Problem to solve
Images are not wanted; transcribe the rest of the listing exactly.

Information supplied

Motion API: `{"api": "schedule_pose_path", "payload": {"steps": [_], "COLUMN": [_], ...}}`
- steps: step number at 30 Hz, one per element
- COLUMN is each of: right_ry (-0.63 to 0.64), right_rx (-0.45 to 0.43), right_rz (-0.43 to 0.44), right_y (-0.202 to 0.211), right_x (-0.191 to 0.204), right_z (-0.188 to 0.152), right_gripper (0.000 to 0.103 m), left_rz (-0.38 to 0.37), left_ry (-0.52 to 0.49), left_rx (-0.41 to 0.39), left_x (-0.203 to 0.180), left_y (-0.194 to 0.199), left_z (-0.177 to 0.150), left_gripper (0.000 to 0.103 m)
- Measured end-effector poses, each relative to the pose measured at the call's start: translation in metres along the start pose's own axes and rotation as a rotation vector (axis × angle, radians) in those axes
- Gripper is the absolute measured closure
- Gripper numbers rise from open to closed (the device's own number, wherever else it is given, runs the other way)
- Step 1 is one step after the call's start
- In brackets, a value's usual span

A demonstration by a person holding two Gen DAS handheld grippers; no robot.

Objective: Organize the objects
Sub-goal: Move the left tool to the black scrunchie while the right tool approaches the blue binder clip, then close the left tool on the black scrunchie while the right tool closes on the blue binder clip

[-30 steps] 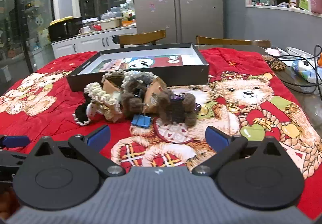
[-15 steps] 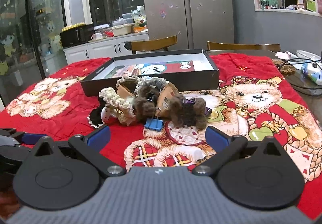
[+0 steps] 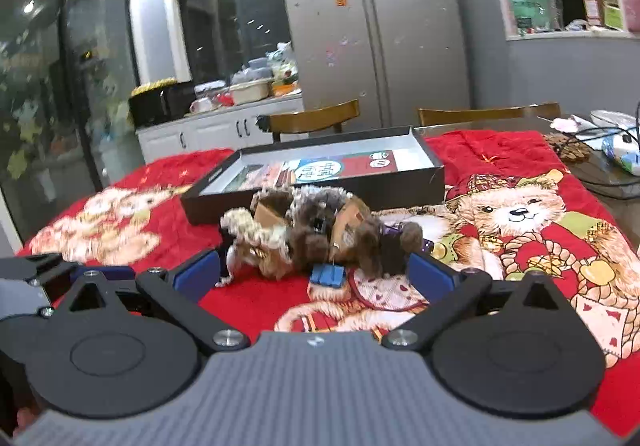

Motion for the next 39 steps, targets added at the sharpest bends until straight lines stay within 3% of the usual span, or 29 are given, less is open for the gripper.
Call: {"api": "schedule_pose_path", "payload": {"steps": [5, 14, 20, 24, 28, 33, 35, 39], "right_ry": [-0.009, -0.06, -0.108, -0.134, -0.127, -0.122, -0.149, -0.135], "right_rx": [0.041, 0.085, 0.094, 0.102, 0.11, 0.146, 0.175, 0.171], "right_rz": [0.003, -0.019, -0.027, -0.06, -0.064, -0.05, -0.06, -0.064], "right_y": [-0.013, -0.035, -0.046, -0.048, -0.051, -0.057, -0.062, -0.062], "right_x": [-0.001, -0.006, -0.016, -0.022, -0.018, -0.016, -0.02, -0.016], "right_z": [0.005, 0.011, 0.005, 0.001, -0.004, -0.007, -0.009, -0.009], "right_gripper": [0.012, 0.011, 0.011, 0.011, 0.012, 0.021, 0.031, 0.037], "left_rz": [-0.012, 0.002, -0.007, -0.015, -0.031, -0.102, -0.113, -0.103], "left_ry": [0.043, -0.021, -0.025, -0.002, 0.05, 0.115, 0.118, 0.109], "left_rx": [0.012, -0.041, -0.035, -0.032, 0.009, 0.036, 0.054, 0.064], "left_x": [0.013, 0.014, 0.015, 0.019, 0.027, 0.033, 0.032, 0.028], "left_y": [-0.004, -0.021, -0.043, -0.057, -0.07, -0.077, -0.08, -0.082], "left_z": [0.019, 0.039, 0.043, 0.039, 0.036, 0.034, 0.033, 0.031], "left_gripper": [0.008, 0.009, 0.009, 0.015, 0.027, 0.034, 0.034, 0.034]}}
Point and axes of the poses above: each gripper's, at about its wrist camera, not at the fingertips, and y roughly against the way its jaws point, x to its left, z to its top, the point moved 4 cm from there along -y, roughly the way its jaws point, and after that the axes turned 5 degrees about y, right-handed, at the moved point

Answer to this task
Motion API: `{"api": "schedule_pose_path", "payload": {"steps": [_], "COLUMN": [_], ...}}`
- steps: step number at 30 Hz, one per element
- COLUMN is each of: right_ry (-0.63 to 0.64), right_rx (-0.45 to 0.43), right_rz (-0.43 to 0.44), right_y (-0.202 to 0.211), right_x (-0.191 to 0.204), right_z (-0.188 to 0.152), right_gripper (0.000 to 0.103 m), left_rz (-0.38 to 0.37), left_ry (-0.52 to 0.49), left_rx (-0.41 to 0.39), left_x (-0.203 to 0.180), left_y (-0.194 to 0.199), left_z (-0.177 to 0.150), left_gripper (0.000 to 0.103 m)
- Measured end-effector poses, each relative to the pose measured at the call's start: translation in metres along the start pose's own axes and rotation as a rotation vector (axis × angle, radians) in those axes
- Gripper is the absolute measured closure
- Gripper numbers rise from open to closed (the device's own number, wherever else it is given, runs the other way)
- Step 1 is one step after the call's start
- In brackets, a value's usual span

A demonstration by a person holding two Gen DAS handheld grippers; no robot.

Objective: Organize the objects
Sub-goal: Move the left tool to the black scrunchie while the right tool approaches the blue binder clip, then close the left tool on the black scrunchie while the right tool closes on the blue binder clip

[-30 steps] 
[-15 steps] 
[+0 steps] 

Motion for the next 39 steps, targets added at the sharpest bends until straight lines stay within 3% of the usual span, or 29 are given, less is open for the gripper.
Call: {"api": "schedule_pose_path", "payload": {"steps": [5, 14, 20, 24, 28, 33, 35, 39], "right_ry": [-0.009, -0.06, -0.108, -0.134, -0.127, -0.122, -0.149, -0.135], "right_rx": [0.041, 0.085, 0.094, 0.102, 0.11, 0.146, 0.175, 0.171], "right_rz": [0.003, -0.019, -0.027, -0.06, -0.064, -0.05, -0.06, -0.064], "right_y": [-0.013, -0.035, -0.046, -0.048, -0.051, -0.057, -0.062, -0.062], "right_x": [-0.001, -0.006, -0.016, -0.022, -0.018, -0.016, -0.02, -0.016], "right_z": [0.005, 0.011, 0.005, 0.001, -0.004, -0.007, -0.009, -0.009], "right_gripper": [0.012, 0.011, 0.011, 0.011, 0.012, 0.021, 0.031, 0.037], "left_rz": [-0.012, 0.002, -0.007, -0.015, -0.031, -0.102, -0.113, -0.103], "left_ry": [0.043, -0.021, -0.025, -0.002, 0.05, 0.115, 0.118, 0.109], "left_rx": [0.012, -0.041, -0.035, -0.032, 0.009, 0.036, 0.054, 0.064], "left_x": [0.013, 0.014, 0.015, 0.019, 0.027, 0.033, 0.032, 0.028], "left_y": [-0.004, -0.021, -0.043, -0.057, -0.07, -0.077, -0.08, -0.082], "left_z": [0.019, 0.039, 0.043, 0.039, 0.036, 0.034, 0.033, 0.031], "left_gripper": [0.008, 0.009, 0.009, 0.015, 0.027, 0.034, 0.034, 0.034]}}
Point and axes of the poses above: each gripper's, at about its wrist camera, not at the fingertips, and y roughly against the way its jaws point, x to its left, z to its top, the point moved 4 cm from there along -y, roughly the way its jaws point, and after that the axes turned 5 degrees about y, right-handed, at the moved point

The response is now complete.